In www.onepetro.org, several articles under the “aging facilities” umbrella identify a number of common factors that need to be addressed in considering field life extension. Among the more obvious are fitness for duty (will my old facilities work under new demand?), obsolescence (can I still buy spares?) and legislative changes (have “legs and regs” changed over time and can I meet the new challenges?).

Success factors that are perhaps less obvious are workforce competencies (do we have the skills to operate differently?) and asset management systems (will my old way of doing business work in the new era?).

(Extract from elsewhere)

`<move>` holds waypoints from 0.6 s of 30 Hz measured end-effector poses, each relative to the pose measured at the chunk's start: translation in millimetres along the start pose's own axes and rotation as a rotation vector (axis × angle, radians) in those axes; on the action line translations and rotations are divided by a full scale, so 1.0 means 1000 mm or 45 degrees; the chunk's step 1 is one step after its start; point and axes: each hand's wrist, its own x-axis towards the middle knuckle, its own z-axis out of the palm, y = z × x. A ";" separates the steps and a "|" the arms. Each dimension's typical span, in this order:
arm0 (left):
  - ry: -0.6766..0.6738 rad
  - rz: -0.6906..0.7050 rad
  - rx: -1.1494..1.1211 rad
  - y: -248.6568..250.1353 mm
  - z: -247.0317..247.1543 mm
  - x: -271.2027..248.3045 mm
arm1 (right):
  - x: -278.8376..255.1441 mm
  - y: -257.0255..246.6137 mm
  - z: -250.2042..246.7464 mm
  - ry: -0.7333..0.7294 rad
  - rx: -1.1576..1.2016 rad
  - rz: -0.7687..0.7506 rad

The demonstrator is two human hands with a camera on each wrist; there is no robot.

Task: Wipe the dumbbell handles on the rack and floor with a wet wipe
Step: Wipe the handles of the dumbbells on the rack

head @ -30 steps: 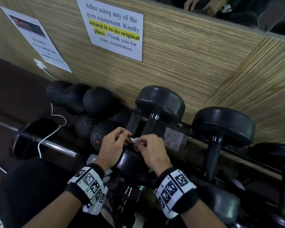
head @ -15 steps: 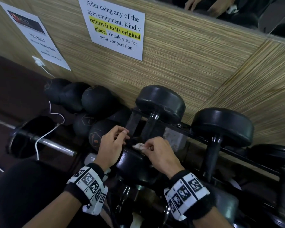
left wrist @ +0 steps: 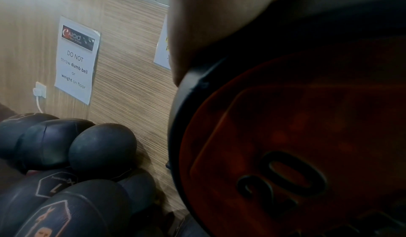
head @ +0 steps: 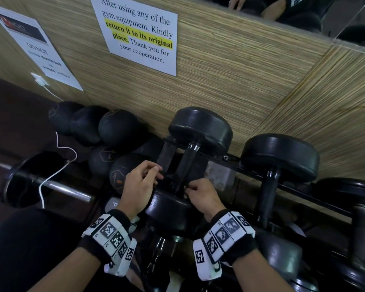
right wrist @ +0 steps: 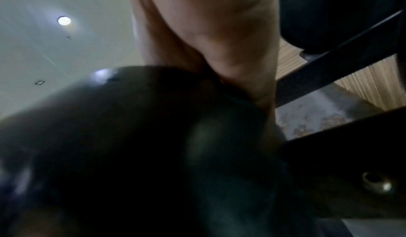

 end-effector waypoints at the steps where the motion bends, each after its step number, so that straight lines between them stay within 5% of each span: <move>1: -0.002 0.004 0.002 0.000 0.000 0.000 | -0.003 0.001 -0.002 0.012 0.030 -0.018; 3: -0.052 0.000 0.010 0.001 -0.001 0.001 | -0.012 0.004 -0.004 0.062 0.019 -0.069; 6: -0.370 -0.030 0.094 0.006 -0.006 0.005 | -0.026 0.003 -0.008 0.104 -0.030 -0.144; 11: -0.760 -0.059 0.185 0.027 -0.022 0.011 | -0.043 -0.006 -0.002 -0.062 0.472 -0.257; 14: -0.928 -0.011 0.186 0.042 -0.023 0.012 | -0.042 -0.003 0.013 0.062 0.518 -0.327; 18: -0.731 0.086 0.378 0.037 -0.025 0.033 | -0.042 0.003 0.030 0.426 0.699 -0.334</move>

As the Forties and Ekofisk fields have shown, we need facilities and management systems optimized together and working in harmony to deliver outstanding results.

Even if life extension is a successful period of a field’s life, eventually, we will come to the phase of asset retirement and the task of decommissioning. At the ATCE’s annual PFC dinner, a full house listened to experts discuss the related technical, commercial, and legislative issues. It was obvious to me that the North Sea faces many challenges in this space, not least of which is cost.

One estimate is that in the UK sector alone, more than USD 23 billion will be spent on decommissioning in the next 10 years. One of my takeaways from this session was the concept of designing for decommissioning, a philosophy aligned with life cycle design (see “Engineering for Decommissioning” in the August Oil and Gas Facilities issue). The attributes for effective decommissioning are “baked” into facilities designs, just as changing water cut and lower reservoir pressure are accounted for today.

We do some of this right now, but the session’s expert panel agreed that there is much more value in this space and we need to do a better job as an industry in the future. Also, we need to be more proactive in determining the stage in a field’s life when we should actively start managing assets for decommissioning. The consensus was the earlier the better. This session generated a lot of interest, and is further described on page 30.

Lastly, the cover story in the November JPT is about aging asset removal, a sister topic to field life extension and decommissioning. SPE’s focus on mature and aging assets is not coincidental. It is a PFC hot topic and one championed by the PFC technical director, Howard Duhon.

As a discipline, we have finally realized that the end of a field’s life is just as important as the beginning, and that as facilities engineers, we have the requirement to be skillful and successful at both stages.